- _WHAT THE TASK REQUIRES_
The data beneath this task is to be duplicated exactly, in its entirety.

- _SOURCE MATERIAL_
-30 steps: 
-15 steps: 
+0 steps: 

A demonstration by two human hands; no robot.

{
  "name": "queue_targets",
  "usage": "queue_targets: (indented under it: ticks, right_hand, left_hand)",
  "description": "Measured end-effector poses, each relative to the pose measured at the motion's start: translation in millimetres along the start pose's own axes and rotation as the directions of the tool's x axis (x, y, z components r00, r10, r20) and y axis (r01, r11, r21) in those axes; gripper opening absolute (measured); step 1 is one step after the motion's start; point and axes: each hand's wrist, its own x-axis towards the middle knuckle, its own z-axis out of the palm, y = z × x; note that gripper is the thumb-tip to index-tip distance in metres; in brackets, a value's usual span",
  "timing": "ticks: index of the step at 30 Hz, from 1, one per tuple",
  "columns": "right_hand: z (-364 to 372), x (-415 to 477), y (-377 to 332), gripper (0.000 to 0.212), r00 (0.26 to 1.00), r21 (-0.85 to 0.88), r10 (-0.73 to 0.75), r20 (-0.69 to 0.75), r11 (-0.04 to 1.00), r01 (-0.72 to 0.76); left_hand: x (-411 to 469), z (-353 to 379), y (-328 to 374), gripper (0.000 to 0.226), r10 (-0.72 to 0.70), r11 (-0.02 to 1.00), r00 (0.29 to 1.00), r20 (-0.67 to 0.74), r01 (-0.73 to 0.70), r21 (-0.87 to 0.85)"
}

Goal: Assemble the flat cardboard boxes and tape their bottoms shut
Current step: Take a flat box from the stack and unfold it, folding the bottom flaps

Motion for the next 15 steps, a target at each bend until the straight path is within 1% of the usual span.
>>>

- _REPLY_
-30 steps: 
-15 steps: 
+0 steps: 

A demonstration by two human hands; no robot.

{
  "name": "queue_targets",
  "usage": "queue_targets: (indented under it: ticks, right_hand, left_hand)",
  "description": "Measured end-effector poses, each relative to the pose measured at the motion's start: translation in millimetres along the start pose's own axes and rotation as the directions of the tool's x axis (x, y, z components r00, r10, r20) and y axis (r01, r11, r21) in those axes; gripper opening absolute (measured); step 1 is one step after the motion's start; point and axes: each hand's wrist, its own x-axis towards the middle knuckle, its own z-axis out of the palm, y = z × x; note that gripper is the thumb-tip to index-tip distance in metres; in brackets, a value's usual span",
  "timing": "ticks: index of the step at 30 Hz, from 1, one per tuple",
  "columns": "right_hand: z (-364 to 372), x (-415 to 477), y (-377 to 332), gripper (0.000 to 0.212), r00 (0.26 to 1.00), r21 (-0.85 to 0.88), r10 (-0.73 to 0.75), r20 (-0.69 to 0.75), r11 (-0.04 to 1.00), r01 (-0.72 to 0.76); left_hand: x (-411 to 469), z (-353 to 379), y (-328 to 374), gripper (0.000 to 0.226), r10 (-0.72 to 0.70), r11 (-0.02 to 1.00), r00 (0.29 to 1.00), r20 (-0.67 to 0.74), r01 (-0.73 to 0.70), r21 (-0.87 to 0.85)"
}

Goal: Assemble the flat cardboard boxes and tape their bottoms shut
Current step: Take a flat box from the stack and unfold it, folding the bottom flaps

Motion for the next 15 steps, a target at each bend until the straight path is within 1% of the usual span.
>>>

The output shown is complete.